EFFECTS OF THE HERBICIDE ACIFLUORFEN IN THE R59W PROTOPORPHYRINOGEN OXIDASE MUTANT MOUSE MODEL FOR VARIEGATE PORPHYRIA

A Medlock, R Meldau, A Corrigall, A Josias, R Hift, Pete Meissner

Lennox Eales Porphyria Laboratories, UCT/MRC Liver Research Centre and IIDMM, K-floor Old GSH Main Building, Observatory, South Africa

Variegate porphyria (VP) is inherited as an autosomal dominant disorder with variable penetrance. The prevalent mutation underlying the disease in South Africa is the R59W mutation in protoporphyrinogen oxidase (PPOX). The clinical features of the disease are photosensitivity and acute neurovisceral attack. Drugs, chemicals and infections can precipitate acute attacks. There is no truly satisfactory lab. or animal model of VP. The R59W mouse model is established in our lab. However, pilot experiments in our labs suggest that the R59W defect alone is not sufficient to induce typical VP biochemistry in mice and further inhibition by chemical means (such as feeding the mice a known PPOX inhibitor, acifluorfen) may be necessary to provoke a useful porphyrin phenotype. In this study we establish the R59W VP mouse model further by the measurement of ALA synthase (ALAS), PBG deaminase (PBGD) and PPOX enzyme activities in the haem biosynthetic pathway. The affect of further inhibition of PPOX on the R59W heterozygous mice and wild type mice (controls) was also studied by adding aciflurofen (AF) to the mice diet as appropriate.

In this study we have developed assays for measuring mouse liver ALAS, PBGD and PPOX activities from a single liver. We have used groups of control mice, R59W heterozygous mice, with and without AF.

PPOX activity was decreased by 50% in the R59W mouse model, as expected. AF (0.125%) resulted in a 42% decrease in PPOX in control mice, and reduced PPOX activity to 29% of control mice when added to R59W VP mice. ALAS was uninduced in VP mice, induced by 170% in control mice on AF, and induced by 530% in R59W VP mice. PBGD gave a similar pattern of induction as ALAS in the various mice groups, but to a lesser extent.

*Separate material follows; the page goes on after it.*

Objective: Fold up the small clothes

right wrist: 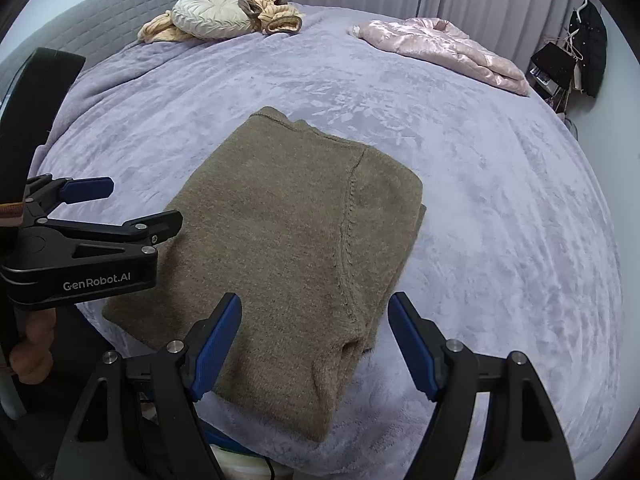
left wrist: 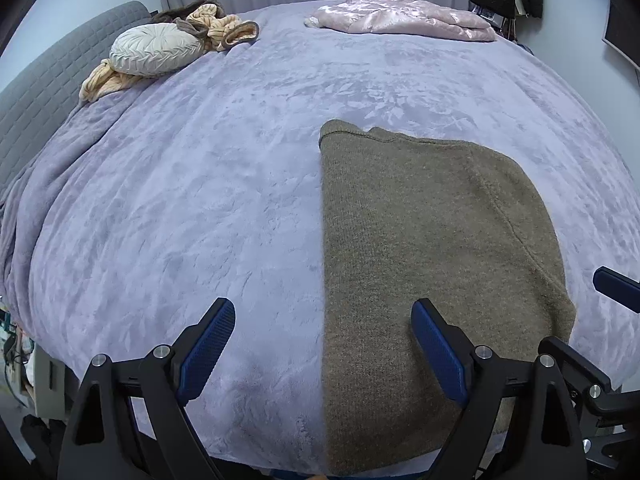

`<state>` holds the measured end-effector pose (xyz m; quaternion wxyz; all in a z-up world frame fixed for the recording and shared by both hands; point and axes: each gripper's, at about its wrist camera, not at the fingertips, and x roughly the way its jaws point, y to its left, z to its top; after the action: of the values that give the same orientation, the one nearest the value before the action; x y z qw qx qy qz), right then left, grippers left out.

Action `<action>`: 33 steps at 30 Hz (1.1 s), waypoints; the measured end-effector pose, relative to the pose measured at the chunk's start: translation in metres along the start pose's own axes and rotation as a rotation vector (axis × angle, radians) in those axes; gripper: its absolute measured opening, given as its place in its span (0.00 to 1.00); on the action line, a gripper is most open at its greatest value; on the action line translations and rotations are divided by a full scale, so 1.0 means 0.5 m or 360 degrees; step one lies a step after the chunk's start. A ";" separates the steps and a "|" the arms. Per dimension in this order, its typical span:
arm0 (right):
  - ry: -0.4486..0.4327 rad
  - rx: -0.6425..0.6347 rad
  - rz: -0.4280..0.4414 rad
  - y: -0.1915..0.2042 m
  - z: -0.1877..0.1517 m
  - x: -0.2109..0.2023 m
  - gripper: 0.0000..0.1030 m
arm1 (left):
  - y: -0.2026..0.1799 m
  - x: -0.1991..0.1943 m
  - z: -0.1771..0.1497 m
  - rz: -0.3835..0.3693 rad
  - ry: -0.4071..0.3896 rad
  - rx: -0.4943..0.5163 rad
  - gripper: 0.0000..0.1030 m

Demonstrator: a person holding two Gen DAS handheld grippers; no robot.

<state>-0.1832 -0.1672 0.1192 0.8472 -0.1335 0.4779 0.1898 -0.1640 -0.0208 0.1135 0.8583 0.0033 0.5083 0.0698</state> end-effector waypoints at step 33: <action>0.0049 -0.0084 -0.0050 0.002 0.014 0.019 0.76 | 0.003 0.008 -0.004 -0.0058 0.0054 -0.0066 0.88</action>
<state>-0.1736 -0.1615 0.1145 0.8388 -0.1661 0.4836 0.1871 -0.1640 -0.0190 0.1092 0.8506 -0.0247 0.5212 0.0647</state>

Interestingly baseline hepatic ALAS activity was not routinely upegulated in “normal” VP mice, without added AF. ALAS was induced when AF added to both control and VP mice. As both R59W and WT+AF have 50% PPOX activity, AF appears porphyrinogenic in it’s own right. In the VP mice with added AF the PPOX deficiency appears to be severe enough to engender a haem deficiency, which leads to further ALAS up-regulation, in addition to independent porphyrinogenic effect of AF. As there was a smaller relative increase in PBGD activity, compared to induction of ALAS, either there is PBGD molar insufficiency, or PBGD is being (relatively) inhibited by protoporphyrinogen when PPOX activity is severely diminished, such as occurred in the VP mice with added AF.